### GOAL OF THE EXERCISE
Transcribe exactly the lines that fall between the one holding "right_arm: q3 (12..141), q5" and the one holding "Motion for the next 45", inclusive, from the entries below.

### Entries taken from a collection
== Segment start ==

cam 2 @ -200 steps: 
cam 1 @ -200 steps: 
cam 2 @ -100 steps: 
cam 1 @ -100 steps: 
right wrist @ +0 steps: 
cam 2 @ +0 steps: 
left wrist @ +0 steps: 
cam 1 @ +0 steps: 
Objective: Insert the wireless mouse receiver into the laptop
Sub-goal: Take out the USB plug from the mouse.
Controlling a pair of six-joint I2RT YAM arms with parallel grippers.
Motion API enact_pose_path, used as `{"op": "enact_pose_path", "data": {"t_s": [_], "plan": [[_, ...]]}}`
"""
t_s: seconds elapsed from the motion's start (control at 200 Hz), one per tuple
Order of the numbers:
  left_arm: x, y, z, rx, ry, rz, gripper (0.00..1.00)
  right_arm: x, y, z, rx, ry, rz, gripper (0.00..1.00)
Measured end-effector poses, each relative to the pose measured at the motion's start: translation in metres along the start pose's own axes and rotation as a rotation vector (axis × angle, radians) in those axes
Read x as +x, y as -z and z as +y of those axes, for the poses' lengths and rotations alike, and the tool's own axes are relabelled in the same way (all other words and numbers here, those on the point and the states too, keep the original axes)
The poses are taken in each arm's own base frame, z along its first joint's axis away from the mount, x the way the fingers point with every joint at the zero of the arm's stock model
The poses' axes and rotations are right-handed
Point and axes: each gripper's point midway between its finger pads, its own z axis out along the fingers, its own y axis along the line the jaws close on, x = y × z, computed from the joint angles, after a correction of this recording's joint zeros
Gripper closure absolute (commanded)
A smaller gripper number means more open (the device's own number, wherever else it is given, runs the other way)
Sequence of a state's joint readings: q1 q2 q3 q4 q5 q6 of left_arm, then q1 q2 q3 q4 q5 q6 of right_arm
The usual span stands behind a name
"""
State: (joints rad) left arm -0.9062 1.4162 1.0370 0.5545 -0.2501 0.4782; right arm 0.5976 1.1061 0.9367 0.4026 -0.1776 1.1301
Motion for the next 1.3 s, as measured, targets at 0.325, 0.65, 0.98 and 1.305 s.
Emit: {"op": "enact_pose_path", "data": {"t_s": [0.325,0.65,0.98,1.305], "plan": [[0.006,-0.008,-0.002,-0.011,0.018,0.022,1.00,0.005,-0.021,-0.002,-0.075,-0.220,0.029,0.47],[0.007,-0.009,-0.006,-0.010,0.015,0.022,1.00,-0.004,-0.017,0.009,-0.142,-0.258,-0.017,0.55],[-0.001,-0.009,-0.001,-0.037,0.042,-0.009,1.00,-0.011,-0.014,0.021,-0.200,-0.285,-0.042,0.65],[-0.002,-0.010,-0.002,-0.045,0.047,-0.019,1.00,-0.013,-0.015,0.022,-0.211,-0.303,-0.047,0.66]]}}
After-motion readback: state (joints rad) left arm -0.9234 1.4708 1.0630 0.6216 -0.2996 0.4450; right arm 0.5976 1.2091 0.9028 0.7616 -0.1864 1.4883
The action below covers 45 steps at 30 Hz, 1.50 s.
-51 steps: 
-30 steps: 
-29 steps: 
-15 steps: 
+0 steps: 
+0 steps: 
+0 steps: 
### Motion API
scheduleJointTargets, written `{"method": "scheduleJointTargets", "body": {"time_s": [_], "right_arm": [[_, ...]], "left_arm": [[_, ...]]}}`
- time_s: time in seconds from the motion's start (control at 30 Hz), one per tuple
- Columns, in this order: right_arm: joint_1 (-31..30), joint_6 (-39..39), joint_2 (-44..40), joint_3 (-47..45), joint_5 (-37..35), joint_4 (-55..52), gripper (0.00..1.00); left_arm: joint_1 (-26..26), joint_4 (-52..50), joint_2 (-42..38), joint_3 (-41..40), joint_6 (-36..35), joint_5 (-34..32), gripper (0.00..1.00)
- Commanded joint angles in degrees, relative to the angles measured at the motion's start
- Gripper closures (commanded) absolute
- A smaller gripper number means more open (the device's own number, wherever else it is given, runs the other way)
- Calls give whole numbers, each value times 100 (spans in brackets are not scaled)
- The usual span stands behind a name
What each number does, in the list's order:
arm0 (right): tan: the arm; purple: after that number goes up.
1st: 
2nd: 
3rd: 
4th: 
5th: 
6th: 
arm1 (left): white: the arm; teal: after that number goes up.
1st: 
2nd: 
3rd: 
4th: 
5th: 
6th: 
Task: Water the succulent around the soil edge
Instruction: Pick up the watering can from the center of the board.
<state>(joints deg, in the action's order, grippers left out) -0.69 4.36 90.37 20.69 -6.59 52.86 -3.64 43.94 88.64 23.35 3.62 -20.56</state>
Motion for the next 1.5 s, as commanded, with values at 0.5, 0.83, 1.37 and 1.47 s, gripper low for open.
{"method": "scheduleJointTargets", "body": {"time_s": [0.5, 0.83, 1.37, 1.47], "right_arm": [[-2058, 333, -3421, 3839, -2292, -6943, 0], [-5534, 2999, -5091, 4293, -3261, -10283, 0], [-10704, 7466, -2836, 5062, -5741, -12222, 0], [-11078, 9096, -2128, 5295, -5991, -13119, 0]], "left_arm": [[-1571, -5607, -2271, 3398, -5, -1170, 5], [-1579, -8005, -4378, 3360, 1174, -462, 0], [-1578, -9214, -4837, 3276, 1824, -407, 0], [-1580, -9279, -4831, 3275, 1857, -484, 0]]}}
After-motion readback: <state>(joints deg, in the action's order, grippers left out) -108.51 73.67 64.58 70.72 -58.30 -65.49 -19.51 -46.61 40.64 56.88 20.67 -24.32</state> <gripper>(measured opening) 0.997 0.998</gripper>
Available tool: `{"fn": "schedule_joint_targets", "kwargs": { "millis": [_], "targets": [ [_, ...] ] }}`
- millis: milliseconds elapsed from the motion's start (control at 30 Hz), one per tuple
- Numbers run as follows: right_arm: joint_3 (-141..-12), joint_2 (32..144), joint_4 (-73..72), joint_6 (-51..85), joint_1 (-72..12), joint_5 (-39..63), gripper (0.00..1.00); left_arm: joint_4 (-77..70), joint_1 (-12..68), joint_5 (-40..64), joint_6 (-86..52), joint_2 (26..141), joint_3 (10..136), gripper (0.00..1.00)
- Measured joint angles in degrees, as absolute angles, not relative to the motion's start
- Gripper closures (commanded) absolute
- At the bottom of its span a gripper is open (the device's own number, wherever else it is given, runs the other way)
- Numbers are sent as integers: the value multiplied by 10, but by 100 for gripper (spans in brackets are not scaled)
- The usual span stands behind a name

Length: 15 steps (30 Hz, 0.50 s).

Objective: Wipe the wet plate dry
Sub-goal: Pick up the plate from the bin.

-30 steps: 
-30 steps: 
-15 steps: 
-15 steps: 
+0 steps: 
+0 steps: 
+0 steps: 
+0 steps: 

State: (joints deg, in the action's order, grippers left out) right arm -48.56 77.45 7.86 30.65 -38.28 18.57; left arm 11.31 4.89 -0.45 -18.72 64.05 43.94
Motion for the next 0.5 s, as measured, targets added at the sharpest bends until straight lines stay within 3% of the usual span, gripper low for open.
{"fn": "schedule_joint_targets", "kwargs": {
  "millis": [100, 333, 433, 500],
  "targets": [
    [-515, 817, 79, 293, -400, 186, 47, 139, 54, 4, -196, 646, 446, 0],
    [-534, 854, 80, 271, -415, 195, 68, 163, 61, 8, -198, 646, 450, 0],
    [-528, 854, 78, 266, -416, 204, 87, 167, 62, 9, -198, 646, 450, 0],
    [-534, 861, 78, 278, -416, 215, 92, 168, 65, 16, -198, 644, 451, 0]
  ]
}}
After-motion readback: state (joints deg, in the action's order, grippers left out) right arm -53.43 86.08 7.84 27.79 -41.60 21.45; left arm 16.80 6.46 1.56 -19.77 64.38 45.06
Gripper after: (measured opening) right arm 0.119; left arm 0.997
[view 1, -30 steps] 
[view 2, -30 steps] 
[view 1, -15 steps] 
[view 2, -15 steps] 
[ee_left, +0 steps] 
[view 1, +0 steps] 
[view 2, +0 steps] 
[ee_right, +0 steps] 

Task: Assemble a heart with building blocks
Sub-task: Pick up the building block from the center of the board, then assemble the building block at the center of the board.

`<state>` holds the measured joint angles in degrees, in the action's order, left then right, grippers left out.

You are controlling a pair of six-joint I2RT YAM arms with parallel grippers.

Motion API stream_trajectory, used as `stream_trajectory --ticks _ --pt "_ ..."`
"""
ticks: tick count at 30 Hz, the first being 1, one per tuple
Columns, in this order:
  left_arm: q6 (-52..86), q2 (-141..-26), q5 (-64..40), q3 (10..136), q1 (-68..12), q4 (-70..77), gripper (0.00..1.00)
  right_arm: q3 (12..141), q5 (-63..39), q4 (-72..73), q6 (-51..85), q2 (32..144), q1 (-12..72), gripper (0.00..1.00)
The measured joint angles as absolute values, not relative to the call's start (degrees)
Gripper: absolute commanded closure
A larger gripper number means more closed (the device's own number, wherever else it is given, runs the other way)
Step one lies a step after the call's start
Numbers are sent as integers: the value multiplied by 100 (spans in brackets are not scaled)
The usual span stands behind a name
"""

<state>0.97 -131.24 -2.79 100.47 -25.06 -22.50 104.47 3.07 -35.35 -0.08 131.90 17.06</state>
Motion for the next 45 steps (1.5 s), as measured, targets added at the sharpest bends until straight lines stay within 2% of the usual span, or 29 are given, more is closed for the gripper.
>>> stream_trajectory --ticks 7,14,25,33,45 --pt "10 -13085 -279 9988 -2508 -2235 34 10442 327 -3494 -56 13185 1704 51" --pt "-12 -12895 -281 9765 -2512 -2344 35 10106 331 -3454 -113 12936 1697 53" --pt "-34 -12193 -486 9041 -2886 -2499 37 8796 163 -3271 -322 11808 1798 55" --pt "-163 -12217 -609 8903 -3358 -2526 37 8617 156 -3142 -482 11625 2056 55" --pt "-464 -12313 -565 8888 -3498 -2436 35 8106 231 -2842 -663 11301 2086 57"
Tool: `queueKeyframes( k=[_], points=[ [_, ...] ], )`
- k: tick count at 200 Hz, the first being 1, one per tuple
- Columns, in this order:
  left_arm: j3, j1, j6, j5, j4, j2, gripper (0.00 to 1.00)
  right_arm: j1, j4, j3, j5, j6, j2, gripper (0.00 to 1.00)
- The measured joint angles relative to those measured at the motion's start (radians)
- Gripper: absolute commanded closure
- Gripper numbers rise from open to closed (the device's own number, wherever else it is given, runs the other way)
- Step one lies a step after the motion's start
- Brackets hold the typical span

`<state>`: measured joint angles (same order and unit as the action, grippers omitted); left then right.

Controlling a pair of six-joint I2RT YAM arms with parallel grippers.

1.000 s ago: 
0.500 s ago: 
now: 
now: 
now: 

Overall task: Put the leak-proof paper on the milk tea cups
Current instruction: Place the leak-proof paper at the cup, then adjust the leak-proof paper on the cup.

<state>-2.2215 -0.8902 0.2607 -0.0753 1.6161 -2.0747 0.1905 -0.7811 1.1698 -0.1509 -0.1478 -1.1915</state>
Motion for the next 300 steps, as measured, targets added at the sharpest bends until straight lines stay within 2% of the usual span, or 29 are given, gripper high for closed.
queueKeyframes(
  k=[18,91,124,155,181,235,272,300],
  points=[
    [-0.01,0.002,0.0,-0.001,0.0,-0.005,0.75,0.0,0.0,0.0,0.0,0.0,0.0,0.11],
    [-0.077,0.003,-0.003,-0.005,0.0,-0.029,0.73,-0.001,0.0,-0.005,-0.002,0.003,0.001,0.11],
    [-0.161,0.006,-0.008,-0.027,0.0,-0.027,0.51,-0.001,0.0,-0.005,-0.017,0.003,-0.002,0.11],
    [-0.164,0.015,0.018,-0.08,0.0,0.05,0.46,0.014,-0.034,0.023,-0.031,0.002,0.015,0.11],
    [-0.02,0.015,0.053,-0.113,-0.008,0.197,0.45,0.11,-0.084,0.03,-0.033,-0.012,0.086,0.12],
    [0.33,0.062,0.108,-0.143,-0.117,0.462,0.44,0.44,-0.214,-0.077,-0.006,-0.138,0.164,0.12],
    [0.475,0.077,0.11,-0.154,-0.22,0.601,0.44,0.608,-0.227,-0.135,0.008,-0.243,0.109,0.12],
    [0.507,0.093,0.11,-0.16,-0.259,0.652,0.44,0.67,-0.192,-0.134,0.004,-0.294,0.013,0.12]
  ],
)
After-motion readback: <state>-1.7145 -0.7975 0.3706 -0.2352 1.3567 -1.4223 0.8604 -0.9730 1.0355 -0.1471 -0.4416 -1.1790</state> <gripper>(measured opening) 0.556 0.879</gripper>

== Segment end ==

### WRITTEN ANSWER
  right_arm: q3 (12..141), q5 (-63..39), q4 (-72..73), q6 (-51..85), q2 (32..144), q1 (-12..72), gripper (0.00..1.00)
The measured joint angles as absolute values, not relative to the call's start (degrees)
Gripper: absolute commanded closure
A larger gripper number means more closed (the device's own number, wherever else it is given, runs the other way)
Step one lies a step after the call's start
Numbers are sent as integers: the value multiplied by 100 (spans in brackets are not scaled)
The usual span stands behind a name
"""

<state>0.97 -131.24 -2.79 100.47 -25.06 -22.50 104.47 3.07 -35.35 -0.08 131.90 17.06</state>
Motion for the next 45 steps (1.5 s), as measured, targets added at the sharpest bends until straight lines stay within 2% of the usual span, or 29 are given, more is closed for the gripper.

That is the complete answer to the exercise.